Running Local AI Models on Qubes OS?

kakybe · February 13, 2026, 11:34am

Hey guys,

I’m curious about running local AI chatbot models on Qubes. Does anyone here have experience with that? Any recommendations or best practices ?

I’m running Qubes on a pretty powerful desktop, so performance-wise I should be okay. However, I’m unsure how well will they run without NVIDIA’s GPU Drivers.

Has anyone tested CPU-only performance? And Is it worth the hassle ?

Thanks in advance!

Pawelek85 · February 13, 2026, 1:59pm

Hey,
I can say one thing: CPU performance is fine.

My approach was to install the MSTY.ai application in a separate Standalone qube, then download the AI model I was interested in and disconnect the qube from the internet.

The entire configuration in msty is easy, but I would certainly achieve better results if I connected a second graphics card to the VM with MSTY.ai.

Nig · February 13, 2026, 1:59pm

Should work in theory

Atrate · February 13, 2026, 3:10pm

I have even managed to run a model (Deepseek 8b) with GPU acceleration in a dedicated VM.

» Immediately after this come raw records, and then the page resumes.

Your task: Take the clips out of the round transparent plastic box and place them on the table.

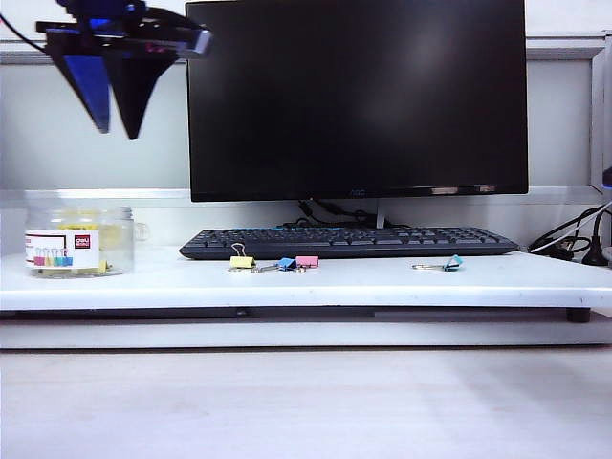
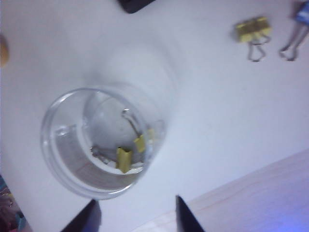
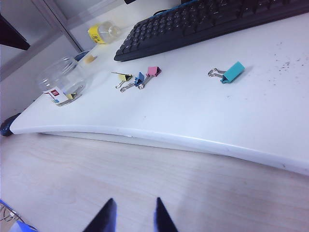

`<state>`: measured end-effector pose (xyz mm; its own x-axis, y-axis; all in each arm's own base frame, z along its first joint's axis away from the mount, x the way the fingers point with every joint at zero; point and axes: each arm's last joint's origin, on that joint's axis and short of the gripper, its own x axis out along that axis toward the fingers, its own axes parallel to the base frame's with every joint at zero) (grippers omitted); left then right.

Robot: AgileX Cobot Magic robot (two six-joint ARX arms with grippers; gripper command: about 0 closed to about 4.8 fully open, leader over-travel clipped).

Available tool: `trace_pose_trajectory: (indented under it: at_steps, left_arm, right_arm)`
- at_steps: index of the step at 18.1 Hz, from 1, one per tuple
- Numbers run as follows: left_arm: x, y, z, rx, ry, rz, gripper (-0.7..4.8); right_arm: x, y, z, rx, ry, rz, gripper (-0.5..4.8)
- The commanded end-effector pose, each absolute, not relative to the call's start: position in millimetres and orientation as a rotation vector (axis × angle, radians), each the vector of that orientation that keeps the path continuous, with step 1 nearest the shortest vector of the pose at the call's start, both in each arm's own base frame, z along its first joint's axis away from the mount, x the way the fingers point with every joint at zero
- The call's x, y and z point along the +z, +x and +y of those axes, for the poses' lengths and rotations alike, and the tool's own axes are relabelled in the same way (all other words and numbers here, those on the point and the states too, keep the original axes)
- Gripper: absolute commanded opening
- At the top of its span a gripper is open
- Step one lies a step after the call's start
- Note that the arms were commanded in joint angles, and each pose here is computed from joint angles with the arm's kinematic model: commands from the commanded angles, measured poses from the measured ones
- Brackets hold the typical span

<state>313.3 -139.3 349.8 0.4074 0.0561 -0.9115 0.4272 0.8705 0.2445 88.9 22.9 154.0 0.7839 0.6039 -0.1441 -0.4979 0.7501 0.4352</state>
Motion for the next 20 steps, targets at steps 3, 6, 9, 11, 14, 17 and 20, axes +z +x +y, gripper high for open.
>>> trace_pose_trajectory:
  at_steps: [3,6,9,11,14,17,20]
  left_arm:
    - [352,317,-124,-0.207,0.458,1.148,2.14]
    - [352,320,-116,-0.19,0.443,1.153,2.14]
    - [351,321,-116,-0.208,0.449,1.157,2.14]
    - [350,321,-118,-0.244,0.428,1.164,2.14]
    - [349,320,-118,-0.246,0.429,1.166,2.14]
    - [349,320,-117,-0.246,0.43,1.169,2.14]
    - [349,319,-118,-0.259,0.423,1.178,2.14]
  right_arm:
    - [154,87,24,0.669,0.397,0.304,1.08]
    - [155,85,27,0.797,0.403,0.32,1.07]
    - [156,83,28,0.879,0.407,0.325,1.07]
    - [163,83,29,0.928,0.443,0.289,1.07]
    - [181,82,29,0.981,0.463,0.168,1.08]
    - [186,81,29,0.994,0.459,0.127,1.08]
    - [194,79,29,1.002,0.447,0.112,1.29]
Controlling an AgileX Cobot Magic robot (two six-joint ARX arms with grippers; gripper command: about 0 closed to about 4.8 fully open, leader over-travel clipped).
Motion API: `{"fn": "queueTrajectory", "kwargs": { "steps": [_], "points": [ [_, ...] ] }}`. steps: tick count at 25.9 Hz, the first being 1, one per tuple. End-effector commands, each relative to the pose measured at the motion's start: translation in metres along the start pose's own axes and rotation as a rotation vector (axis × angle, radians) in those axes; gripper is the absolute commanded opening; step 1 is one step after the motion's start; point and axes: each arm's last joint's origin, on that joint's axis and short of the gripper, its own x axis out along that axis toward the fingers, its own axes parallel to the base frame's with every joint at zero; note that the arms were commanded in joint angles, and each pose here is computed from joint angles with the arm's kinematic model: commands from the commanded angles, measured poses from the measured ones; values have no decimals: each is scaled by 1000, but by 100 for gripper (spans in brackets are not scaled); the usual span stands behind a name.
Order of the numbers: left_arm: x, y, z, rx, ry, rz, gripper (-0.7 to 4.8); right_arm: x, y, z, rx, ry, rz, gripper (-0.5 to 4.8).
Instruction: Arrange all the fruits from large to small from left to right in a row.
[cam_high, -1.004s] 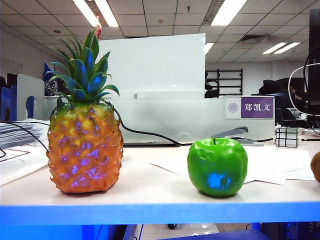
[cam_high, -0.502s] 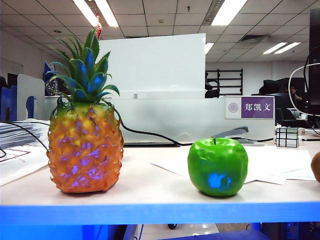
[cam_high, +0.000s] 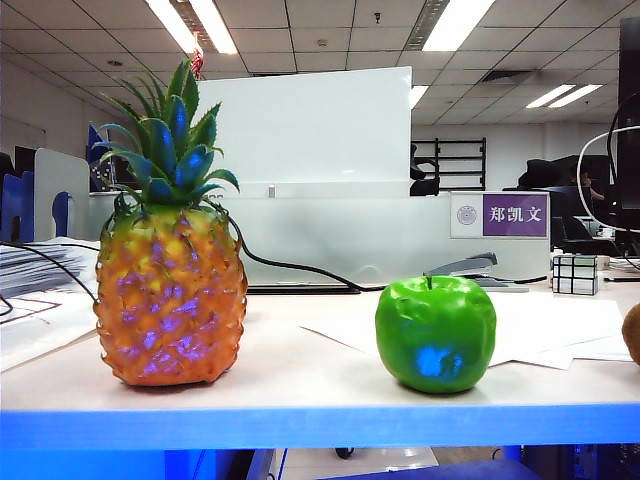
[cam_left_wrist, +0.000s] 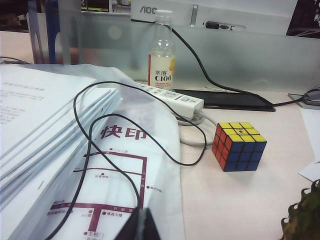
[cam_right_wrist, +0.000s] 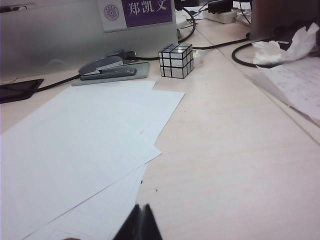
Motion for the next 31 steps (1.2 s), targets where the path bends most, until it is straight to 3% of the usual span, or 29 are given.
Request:
{"fn": "queueTrajectory", "kwargs": {
  "steps": [1,31],
  "points": [
    [0,0,1,4,-8,-5,-5,0,0,3,-32,-42,5,-6],
    [0,0,1,4,-8,-5,-5,0,1,4,-67,-48,6,-6]
  ]
}}
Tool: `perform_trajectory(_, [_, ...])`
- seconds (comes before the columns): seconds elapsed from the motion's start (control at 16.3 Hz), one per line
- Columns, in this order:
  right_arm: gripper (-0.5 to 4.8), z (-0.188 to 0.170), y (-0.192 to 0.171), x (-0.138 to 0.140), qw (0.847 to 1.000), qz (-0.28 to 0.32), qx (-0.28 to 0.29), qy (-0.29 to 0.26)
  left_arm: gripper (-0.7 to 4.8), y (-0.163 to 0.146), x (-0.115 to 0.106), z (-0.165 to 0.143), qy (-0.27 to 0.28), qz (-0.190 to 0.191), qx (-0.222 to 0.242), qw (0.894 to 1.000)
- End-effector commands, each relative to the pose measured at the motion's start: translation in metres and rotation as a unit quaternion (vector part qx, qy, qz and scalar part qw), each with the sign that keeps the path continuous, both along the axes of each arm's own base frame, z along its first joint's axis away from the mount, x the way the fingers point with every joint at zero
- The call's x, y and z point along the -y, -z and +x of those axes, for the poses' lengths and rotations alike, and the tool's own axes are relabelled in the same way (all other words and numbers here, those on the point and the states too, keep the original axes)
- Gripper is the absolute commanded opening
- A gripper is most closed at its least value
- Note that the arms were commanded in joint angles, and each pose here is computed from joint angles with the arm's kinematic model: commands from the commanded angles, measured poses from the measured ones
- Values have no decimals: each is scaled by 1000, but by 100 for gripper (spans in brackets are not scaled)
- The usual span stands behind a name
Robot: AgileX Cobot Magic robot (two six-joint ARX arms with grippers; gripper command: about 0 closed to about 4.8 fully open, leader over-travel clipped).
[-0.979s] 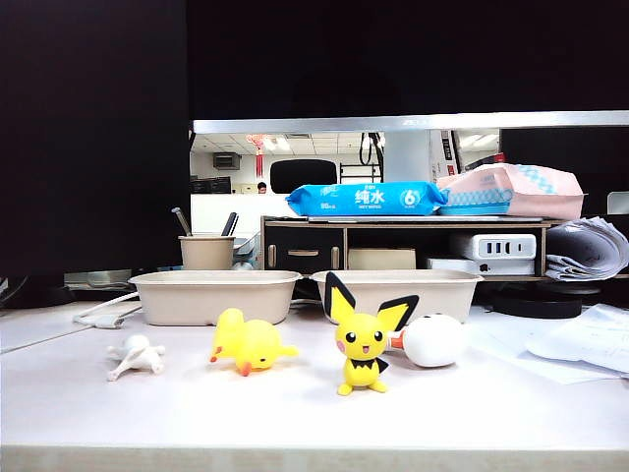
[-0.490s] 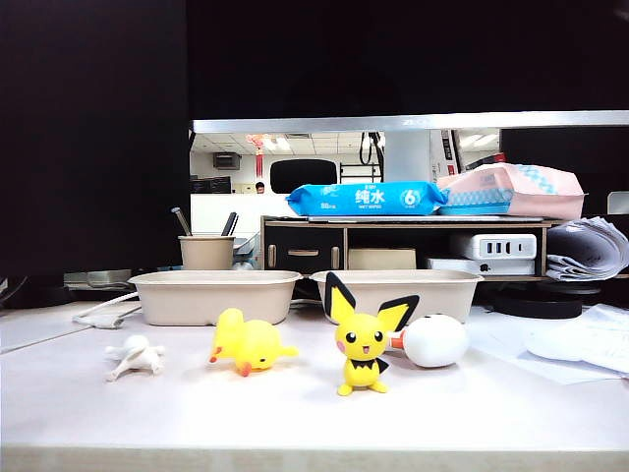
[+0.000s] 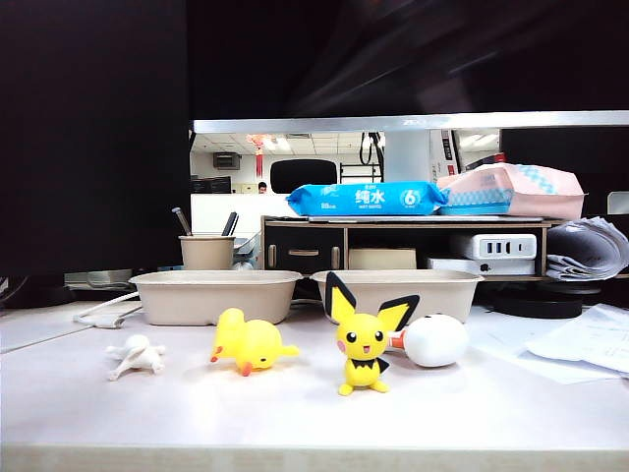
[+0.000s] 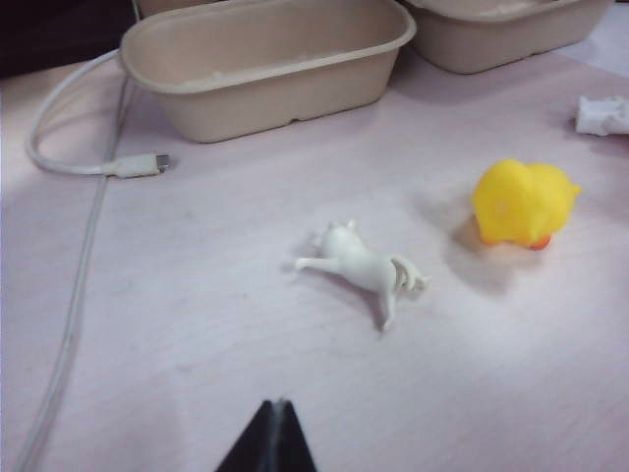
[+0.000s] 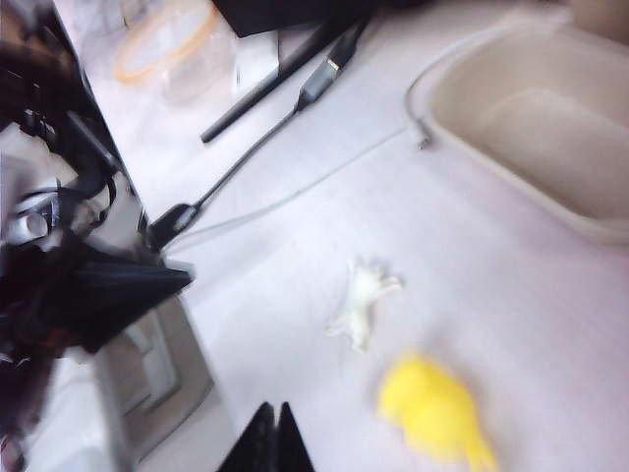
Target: Put the dolls with similar colors into the same paper box, while dolls with different colors go into separate paper boxes.
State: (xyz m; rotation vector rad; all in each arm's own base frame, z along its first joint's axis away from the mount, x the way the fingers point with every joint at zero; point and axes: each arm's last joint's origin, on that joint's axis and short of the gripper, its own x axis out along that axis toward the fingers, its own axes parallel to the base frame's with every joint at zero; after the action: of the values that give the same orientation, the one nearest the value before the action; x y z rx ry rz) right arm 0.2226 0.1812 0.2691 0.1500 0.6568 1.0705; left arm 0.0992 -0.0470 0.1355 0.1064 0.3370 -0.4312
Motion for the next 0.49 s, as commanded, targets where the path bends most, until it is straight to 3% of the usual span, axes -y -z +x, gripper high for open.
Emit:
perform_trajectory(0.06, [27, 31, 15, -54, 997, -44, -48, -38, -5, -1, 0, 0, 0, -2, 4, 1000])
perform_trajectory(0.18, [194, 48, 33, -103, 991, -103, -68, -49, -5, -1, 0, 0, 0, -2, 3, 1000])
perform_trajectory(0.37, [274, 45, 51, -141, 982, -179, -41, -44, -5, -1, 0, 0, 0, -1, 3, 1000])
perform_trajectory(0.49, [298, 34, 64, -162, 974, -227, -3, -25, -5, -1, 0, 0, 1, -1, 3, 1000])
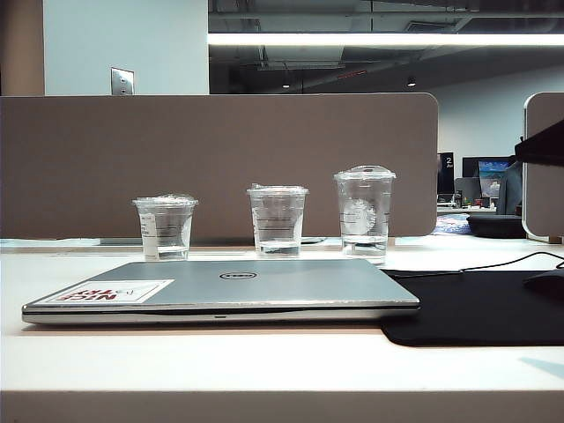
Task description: Pick up the coffee cup on the left and place it on the left side of the laptop.
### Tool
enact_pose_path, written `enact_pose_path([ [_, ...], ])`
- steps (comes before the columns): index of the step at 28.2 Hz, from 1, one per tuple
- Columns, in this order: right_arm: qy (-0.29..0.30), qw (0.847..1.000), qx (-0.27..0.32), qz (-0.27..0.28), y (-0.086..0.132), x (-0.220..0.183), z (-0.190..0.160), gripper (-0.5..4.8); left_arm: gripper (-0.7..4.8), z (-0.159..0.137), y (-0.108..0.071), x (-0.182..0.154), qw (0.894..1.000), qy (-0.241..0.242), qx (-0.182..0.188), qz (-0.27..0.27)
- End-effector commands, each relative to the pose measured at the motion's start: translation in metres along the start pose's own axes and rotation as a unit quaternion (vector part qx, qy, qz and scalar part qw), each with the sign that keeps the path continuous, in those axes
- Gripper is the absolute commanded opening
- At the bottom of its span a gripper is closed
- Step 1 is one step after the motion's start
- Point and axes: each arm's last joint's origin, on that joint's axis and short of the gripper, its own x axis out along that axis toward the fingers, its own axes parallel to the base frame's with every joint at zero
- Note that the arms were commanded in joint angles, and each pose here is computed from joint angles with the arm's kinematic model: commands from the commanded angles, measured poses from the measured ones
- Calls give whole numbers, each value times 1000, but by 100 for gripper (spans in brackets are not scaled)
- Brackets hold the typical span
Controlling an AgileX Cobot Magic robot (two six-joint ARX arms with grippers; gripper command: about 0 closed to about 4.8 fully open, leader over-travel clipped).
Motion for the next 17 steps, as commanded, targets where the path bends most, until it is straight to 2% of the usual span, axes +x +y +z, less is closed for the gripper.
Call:
enact_pose_path([
  [1,-4,1000,0,-1,0,0,0,-4,-6,6,1,21,999,33,4,-20],
  [5,-4,1000,0,-1,0,0,0,-4,6,2,2,52,997,63,0,-53],
  [7,-5,1000,0,-1,0,0,0,-4,55,-5,3,67,996,71,7,-58],
  [9,-4,1000,0,-1,0,0,0,-4,142,-16,5,82,995,84,10,-58],
  [11,-5,1000,0,-1,0,0,0,-4,181,-30,7,98,993,99,7,-57],
  [12,-4,1000,0,-1,0,0,0,-4,184,-47,8,115,990,122,1,-68],
  [17,-5,1000,0,-1,0,0,0,-4,189,-86,8,149,975,183,-21,-127],
])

lars-qubes · February 13, 2026, 3:30pm

Did you just PCI-pass-through your GPU and let ollama deal with it during installation?

Atrate · February 13, 2026, 3:41pm

Yes. I had it set-up on debian-12-xfce with proprietary NVIDIA drivers and CUDA libraries installed.

otter2 · February 13, 2026, 4:47pm

Depends on how many cores you are willing to give it. If you are running large models, don’t have server CPU core count, and have an option to pass GPU to accelerate, do it.

There is some rationale in running it on CPU though. One example is if you are limited in the amount of GPUs (one for guivm, at least one for compute, and you need another one for something else, but can’t get more), you might tolerate lower speed, especially if your CPU is capable. On the other hand, this can be solved by something like seamless gpu passthrough as well.

Stable but slower

renehoj · February 13, 2026, 6:29pm

I use LLMs for AI integration on Qubes OS.

I have one qube with GPU pass-through running Ollama, and my other qubes can connect to the Ollama API using qrexec.

Qrexec is similar to SSH port forwarding, it binds port 11434 to localhost on the qubes that want to use the Ollama API. It is straightforward to use Ollama in any qube, to applications running in the qube it looks like Ollama is running on localhost.

You can do the same without using a GPU, but the performance will not be great.

I have two 4060 GPUs in my desktop systems, one of them is dedicated to only running LLMs. Don’t know what hardware you have, but many AMD motherboards have an extra 4x PCIe slot with CPU-connected lanes, I use that slot for running the extra GPU.